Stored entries
# # # # # # #
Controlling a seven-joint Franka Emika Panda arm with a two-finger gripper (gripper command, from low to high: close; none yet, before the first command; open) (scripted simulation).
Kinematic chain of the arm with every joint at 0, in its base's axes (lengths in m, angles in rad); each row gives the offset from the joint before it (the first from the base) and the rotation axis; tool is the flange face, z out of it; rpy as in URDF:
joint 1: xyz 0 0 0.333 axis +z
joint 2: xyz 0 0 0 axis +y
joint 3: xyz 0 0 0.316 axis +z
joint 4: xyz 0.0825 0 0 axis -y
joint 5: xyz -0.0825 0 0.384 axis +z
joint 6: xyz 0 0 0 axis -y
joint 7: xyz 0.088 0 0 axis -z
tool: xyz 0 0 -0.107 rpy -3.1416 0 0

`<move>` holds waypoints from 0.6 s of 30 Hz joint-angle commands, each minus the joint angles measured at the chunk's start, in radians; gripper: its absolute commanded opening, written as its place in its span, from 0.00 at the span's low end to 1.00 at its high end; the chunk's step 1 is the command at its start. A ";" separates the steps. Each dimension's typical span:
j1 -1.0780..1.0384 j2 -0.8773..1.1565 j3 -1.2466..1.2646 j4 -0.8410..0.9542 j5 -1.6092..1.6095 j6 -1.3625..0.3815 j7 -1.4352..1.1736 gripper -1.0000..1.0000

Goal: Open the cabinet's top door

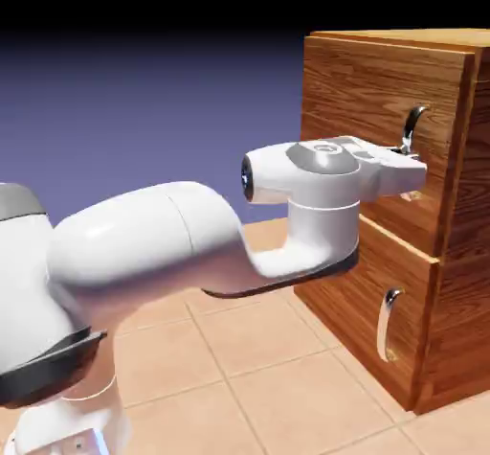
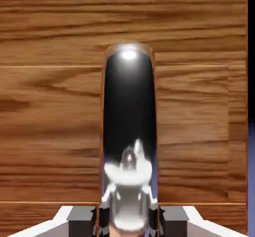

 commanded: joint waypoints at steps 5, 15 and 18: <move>-0.178 -0.026 0.142 -0.181 0.083 -0.134 0.016 0.00; -0.453 -0.153 0.499 -0.487 0.391 -0.395 -0.006 0.00; -0.490 -0.197 0.608 -0.546 0.502 -0.466 -0.020 0.00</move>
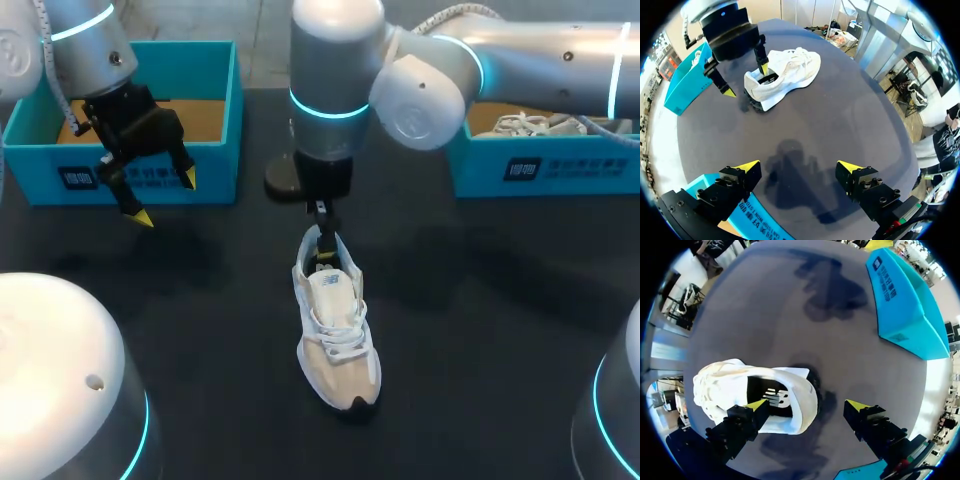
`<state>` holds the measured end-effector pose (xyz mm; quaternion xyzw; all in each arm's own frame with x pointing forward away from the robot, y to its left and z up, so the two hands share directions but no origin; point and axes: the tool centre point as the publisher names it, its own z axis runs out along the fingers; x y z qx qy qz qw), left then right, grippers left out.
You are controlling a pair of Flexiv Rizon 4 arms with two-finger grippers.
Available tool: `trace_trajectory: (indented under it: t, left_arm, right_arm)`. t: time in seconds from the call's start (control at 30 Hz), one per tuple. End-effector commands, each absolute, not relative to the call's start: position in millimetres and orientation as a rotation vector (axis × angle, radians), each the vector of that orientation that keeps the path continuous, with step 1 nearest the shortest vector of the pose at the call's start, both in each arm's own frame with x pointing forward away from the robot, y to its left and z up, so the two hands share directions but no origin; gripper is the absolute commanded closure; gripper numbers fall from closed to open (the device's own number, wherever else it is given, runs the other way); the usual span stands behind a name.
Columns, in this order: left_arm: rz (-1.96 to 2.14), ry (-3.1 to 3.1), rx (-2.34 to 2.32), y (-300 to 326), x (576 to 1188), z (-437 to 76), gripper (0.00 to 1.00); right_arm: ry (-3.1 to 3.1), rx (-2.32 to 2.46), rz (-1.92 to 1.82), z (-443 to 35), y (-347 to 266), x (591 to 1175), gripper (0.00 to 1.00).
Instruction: Take the shoe out of the shoebox, open the shoe tongue, remove and reinsert the insole, then place the shoe into the shoebox
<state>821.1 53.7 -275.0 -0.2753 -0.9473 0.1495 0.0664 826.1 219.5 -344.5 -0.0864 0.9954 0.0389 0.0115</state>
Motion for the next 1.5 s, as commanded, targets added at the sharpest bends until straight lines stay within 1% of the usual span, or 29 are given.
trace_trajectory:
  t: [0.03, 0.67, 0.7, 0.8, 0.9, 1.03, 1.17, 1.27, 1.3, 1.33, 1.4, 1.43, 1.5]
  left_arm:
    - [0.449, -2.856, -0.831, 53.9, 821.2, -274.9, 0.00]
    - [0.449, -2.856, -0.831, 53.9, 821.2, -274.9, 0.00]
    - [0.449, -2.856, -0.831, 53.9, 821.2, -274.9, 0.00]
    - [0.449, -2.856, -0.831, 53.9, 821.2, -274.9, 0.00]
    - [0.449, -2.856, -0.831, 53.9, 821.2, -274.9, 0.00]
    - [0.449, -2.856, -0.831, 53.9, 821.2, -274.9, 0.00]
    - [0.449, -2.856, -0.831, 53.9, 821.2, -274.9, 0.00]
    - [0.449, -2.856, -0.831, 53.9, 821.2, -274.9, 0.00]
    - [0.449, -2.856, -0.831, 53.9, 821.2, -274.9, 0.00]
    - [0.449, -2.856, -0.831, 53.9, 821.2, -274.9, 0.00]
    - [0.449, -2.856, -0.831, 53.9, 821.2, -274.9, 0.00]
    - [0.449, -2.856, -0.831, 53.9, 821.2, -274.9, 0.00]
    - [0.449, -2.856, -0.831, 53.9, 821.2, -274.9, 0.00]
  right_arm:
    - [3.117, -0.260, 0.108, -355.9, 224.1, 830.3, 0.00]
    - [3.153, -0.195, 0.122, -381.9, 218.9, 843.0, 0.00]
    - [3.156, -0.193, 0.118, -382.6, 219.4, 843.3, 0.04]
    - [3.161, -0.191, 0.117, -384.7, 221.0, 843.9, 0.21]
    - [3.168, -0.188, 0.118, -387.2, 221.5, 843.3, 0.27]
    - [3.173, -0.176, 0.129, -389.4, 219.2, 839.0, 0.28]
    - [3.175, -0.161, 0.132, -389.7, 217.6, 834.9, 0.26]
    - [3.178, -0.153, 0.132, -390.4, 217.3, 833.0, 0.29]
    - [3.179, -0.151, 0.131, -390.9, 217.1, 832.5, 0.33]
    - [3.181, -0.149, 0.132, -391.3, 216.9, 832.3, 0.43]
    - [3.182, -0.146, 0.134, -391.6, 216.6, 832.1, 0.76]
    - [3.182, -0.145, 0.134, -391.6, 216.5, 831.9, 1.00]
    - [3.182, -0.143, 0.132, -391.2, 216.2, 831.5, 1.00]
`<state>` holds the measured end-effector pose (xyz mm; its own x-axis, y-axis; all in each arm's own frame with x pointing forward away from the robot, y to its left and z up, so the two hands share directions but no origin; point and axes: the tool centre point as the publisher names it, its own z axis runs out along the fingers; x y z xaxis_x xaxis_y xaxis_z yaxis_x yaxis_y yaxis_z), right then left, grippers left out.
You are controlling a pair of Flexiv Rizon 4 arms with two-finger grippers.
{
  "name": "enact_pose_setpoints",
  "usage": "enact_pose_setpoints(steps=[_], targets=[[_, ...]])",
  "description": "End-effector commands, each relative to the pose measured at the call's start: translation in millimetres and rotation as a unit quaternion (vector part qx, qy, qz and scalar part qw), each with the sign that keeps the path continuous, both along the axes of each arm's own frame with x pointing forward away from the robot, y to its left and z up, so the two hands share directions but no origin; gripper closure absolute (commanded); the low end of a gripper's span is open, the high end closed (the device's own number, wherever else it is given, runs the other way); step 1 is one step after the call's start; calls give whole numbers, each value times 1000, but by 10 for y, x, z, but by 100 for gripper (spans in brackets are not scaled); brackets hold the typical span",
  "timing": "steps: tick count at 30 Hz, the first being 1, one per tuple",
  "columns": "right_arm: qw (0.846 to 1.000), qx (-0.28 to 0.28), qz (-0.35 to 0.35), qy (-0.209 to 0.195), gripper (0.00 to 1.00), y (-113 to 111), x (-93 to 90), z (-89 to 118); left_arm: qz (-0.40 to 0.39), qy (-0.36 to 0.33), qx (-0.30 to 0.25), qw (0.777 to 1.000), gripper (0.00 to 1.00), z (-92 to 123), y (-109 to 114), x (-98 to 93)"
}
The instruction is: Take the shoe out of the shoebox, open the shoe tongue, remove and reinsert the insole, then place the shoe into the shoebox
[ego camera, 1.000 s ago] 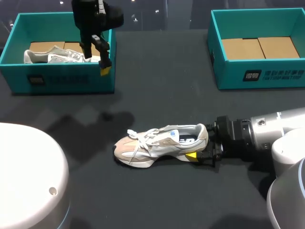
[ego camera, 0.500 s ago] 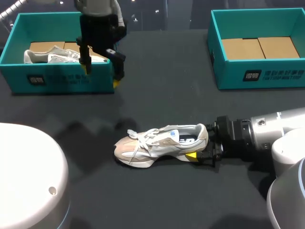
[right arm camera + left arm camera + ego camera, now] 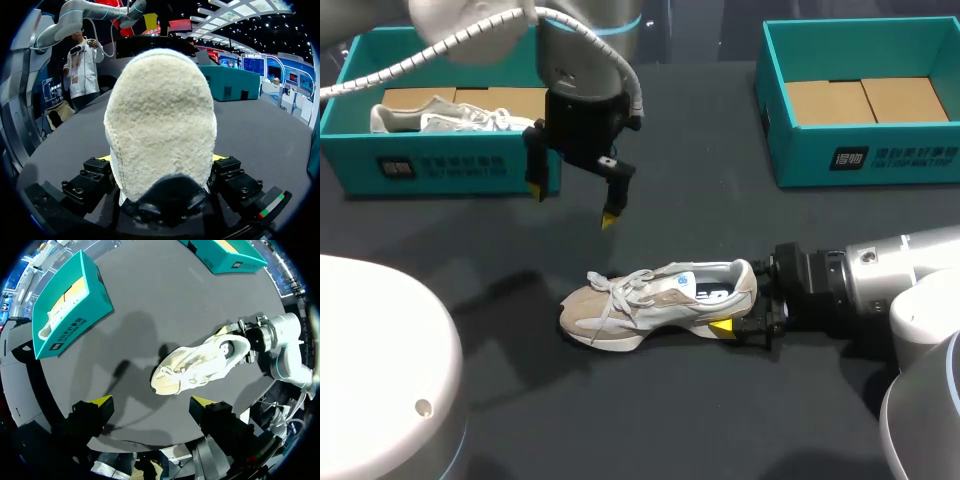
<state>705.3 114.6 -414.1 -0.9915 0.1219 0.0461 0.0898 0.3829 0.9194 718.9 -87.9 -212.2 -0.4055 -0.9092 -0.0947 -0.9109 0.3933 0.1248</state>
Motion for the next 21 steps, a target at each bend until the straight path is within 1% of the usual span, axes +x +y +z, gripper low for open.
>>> enact_pose_setpoints(steps=[1,3,4,8,10,15,18,21], targets=[[1000,-2,0,0,100,-1,-7,15,0,1,0,1000,0,2,1,11],[1000,-2,0,0,100,-1,-7,15,0,1,0,1000,0,2,1,11],[1000,-2,0,0,100,-1,-7,15,42,-6,1,999,0,-33,-50,7],[1000,-2,0,0,100,-1,-7,15,92,18,2,996,0,-96,-256,-62],[1000,-2,0,0,100,-1,-7,15,106,10,8,994,0,-153,-388,-108],[1000,-2,0,0,100,-1,-7,15,123,-4,17,992,0,-241,-621,-272],[1000,-2,0,0,100,-1,-7,15,136,-6,12,991,0,-270,-745,-308],[1000,-2,0,0,100,-1,-7,15,147,-7,12,989,0,-348,-862,-322]])
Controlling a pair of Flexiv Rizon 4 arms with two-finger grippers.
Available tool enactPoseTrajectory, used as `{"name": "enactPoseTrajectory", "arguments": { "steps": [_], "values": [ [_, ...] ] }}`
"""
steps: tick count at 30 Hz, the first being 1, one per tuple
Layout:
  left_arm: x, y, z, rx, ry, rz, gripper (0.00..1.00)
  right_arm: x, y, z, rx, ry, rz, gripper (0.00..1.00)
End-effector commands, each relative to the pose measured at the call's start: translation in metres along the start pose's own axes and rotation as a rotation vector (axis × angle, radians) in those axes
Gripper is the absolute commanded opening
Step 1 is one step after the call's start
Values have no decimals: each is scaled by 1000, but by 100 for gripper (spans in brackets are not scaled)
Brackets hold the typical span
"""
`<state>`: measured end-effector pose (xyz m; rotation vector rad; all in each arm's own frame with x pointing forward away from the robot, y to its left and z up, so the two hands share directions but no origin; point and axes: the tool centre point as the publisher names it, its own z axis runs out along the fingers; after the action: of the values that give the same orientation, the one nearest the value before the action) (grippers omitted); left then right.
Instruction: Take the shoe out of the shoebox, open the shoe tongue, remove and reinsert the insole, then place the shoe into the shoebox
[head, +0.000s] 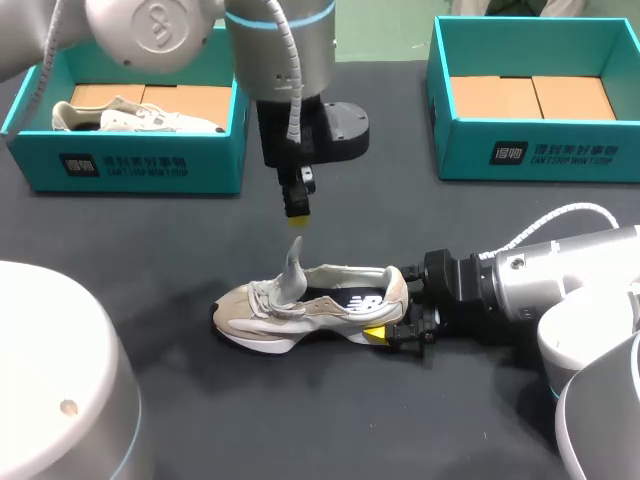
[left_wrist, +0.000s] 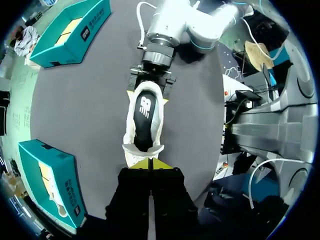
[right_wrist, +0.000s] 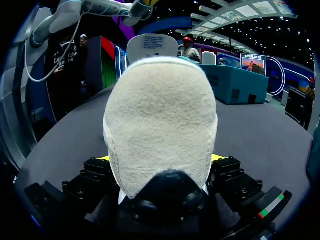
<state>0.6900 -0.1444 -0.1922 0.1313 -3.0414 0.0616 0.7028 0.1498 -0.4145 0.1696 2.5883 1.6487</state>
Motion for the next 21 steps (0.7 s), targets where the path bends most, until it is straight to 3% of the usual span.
{"name": "enactPoseTrajectory", "arguments": {
  "steps": [1,13,21],
  "values": [
    [1,-2,13,110,-33,173,0,0,1,0,4,0,1,0],
    [-2,-6,15,101,-27,180,0,0,1,0,4,0,1,0],
    [-3,-54,53,15,-5,346,0,0,1,0,4,0,1,0]
  ]
}}
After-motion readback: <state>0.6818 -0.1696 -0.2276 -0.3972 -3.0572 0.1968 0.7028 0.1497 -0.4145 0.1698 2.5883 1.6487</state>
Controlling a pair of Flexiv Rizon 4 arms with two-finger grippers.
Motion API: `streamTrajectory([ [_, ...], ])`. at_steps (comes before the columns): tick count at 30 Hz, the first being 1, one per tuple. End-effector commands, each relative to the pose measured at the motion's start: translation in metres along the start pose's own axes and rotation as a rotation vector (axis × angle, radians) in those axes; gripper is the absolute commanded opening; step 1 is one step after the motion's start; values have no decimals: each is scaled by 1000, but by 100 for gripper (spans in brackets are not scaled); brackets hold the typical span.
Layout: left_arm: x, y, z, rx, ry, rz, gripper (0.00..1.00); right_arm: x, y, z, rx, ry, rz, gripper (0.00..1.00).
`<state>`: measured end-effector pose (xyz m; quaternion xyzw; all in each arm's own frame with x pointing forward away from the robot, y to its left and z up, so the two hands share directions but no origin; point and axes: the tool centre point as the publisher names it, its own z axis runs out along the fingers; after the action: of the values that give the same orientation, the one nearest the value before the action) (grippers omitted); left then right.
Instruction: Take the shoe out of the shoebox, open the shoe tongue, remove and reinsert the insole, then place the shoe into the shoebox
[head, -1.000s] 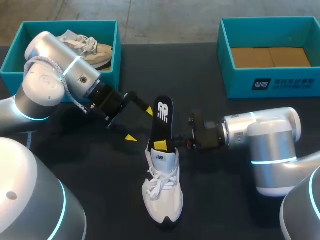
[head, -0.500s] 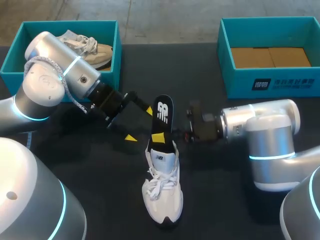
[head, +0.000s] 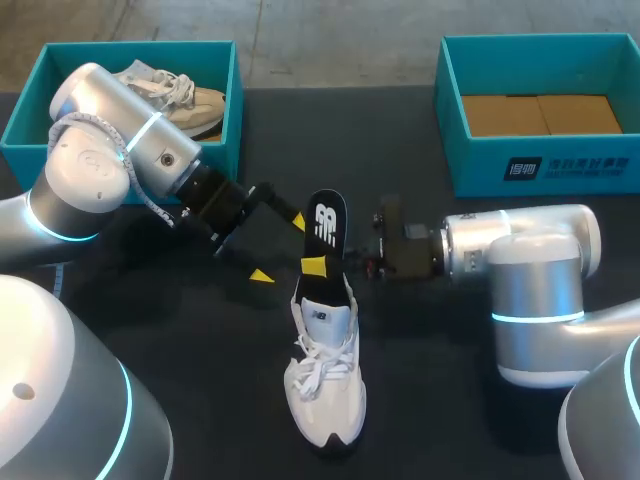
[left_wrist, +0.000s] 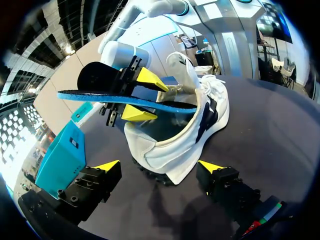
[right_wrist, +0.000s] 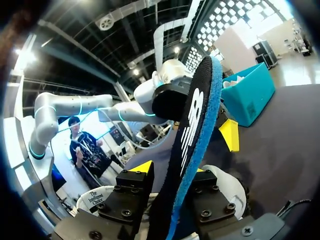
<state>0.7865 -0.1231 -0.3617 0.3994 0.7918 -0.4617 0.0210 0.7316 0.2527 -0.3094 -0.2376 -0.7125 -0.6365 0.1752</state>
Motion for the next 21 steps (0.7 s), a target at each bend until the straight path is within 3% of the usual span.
streamTrajectory([
  [1, 0, 1, 1, 0, 0, 1, 100, 3, 1, 0, -10, -14, 2, 30],
  [12, 0, 1, 1, 0, 0, 1, 100, -1, 11, -1, -9, -20, 2, 23],
  [18, 0, 1, 1, 0, 0, 1, 100, -6, 12, 0, -5, -20, 22, 0],
  [21, 0, 1, 1, 0, 0, 1, 100, -8, 11, 2, 3, -15, 35, 0],
])
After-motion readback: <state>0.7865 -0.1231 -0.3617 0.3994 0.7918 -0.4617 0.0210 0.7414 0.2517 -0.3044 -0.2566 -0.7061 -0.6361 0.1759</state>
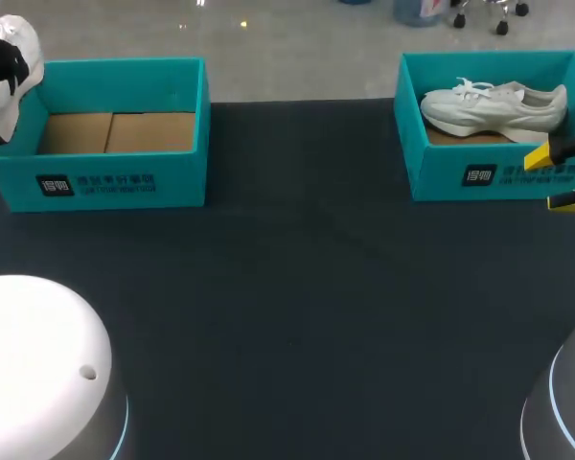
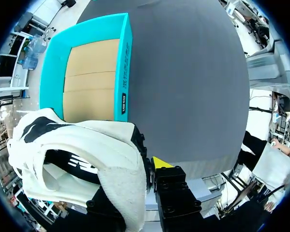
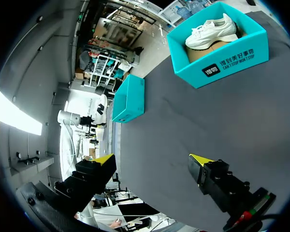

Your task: Take the shoe out of the shoebox, open the shoe tongue, remove and reinsert the insole, then place the shoe into the shoebox

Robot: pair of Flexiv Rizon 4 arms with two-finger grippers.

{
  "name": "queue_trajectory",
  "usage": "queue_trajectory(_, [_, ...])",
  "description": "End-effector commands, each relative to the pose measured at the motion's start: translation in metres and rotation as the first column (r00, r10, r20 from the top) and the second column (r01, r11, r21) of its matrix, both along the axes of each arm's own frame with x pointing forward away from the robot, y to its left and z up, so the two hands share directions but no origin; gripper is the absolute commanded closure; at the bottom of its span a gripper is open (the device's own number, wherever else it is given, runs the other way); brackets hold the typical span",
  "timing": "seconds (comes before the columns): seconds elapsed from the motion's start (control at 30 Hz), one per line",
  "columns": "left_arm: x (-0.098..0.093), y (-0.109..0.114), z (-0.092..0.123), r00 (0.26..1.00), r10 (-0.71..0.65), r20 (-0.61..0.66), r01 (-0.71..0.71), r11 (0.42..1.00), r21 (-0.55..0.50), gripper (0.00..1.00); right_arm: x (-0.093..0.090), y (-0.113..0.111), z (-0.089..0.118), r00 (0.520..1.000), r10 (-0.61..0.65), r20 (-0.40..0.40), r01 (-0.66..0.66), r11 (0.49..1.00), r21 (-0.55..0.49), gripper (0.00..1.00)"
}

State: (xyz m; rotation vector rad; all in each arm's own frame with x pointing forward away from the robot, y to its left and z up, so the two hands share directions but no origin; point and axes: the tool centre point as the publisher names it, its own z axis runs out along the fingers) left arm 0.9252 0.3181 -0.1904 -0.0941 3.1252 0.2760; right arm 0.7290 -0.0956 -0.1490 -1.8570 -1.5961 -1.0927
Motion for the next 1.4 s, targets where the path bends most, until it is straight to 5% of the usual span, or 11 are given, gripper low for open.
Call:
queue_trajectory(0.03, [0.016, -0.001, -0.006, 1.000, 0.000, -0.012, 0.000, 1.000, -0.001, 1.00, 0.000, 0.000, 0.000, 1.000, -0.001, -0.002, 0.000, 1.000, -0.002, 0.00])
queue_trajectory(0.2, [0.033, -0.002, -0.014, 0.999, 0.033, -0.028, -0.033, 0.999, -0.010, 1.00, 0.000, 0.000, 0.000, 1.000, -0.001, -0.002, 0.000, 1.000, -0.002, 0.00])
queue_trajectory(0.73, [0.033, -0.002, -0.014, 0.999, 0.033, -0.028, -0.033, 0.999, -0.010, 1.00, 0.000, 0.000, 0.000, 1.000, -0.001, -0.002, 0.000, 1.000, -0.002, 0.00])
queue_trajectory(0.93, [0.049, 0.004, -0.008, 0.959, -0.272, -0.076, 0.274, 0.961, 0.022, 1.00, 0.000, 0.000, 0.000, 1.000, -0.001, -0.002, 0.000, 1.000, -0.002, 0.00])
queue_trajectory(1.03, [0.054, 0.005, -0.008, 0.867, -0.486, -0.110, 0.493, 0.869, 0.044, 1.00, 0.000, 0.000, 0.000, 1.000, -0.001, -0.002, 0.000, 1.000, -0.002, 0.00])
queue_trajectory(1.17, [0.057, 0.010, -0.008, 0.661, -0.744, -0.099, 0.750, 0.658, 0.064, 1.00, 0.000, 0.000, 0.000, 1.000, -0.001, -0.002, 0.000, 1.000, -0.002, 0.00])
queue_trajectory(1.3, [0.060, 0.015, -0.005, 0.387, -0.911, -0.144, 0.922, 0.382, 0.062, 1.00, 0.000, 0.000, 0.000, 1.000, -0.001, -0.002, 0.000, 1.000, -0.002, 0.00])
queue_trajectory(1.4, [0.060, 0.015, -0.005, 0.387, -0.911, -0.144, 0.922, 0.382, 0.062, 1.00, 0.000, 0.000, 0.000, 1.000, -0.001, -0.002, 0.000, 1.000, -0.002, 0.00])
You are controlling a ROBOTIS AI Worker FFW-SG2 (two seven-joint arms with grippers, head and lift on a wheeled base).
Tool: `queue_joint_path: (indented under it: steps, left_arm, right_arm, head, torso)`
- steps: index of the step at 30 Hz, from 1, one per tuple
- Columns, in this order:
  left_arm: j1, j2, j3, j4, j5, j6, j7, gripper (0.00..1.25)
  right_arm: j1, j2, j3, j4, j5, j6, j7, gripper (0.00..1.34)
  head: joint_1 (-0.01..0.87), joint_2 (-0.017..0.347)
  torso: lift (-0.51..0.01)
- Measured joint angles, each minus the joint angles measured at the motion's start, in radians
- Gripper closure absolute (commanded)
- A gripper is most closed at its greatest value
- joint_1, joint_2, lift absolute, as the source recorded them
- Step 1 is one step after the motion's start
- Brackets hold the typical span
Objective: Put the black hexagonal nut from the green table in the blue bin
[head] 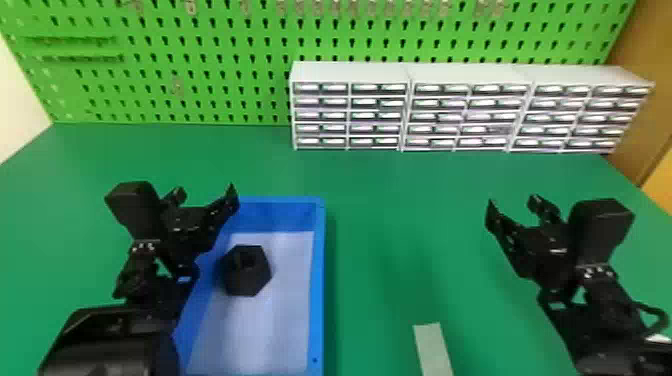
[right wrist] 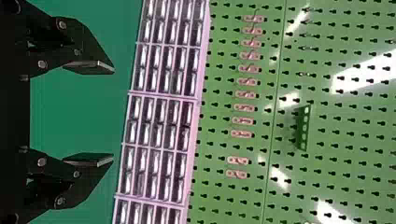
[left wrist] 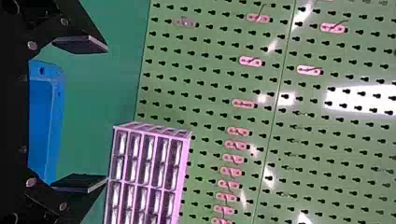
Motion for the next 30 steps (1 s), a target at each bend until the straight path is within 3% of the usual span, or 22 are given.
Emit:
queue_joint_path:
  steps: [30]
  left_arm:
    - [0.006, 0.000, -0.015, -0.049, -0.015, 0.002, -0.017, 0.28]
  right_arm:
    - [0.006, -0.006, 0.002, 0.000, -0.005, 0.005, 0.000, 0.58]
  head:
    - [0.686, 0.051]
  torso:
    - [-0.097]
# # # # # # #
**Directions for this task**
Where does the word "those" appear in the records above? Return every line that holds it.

**Task answer**
End-effector commands, each relative to the pose measured at the call's start: translation in metres along the start pose's own axes and rotation as a rotation vector (axis × angle, radians) in those axes
Motion API: `streamTrajectory([ [_, ...], ])`. at_steps (comes before the columns): tick count at 30 Hz, the first being 1, one per tuple. End-effector commands, each relative to the pose measured at the motion's start: translation in metres along the start pose's own axes and rotation as a rotation vector (axis × angle, radians) in those axes; gripper is the absolute commanded opening; step 1 is one step after the motion's start; values have no decimals: each is scaled by 1000, but by 100 for gripper (spans in brackets are not scaled); brackets hold the typical span.

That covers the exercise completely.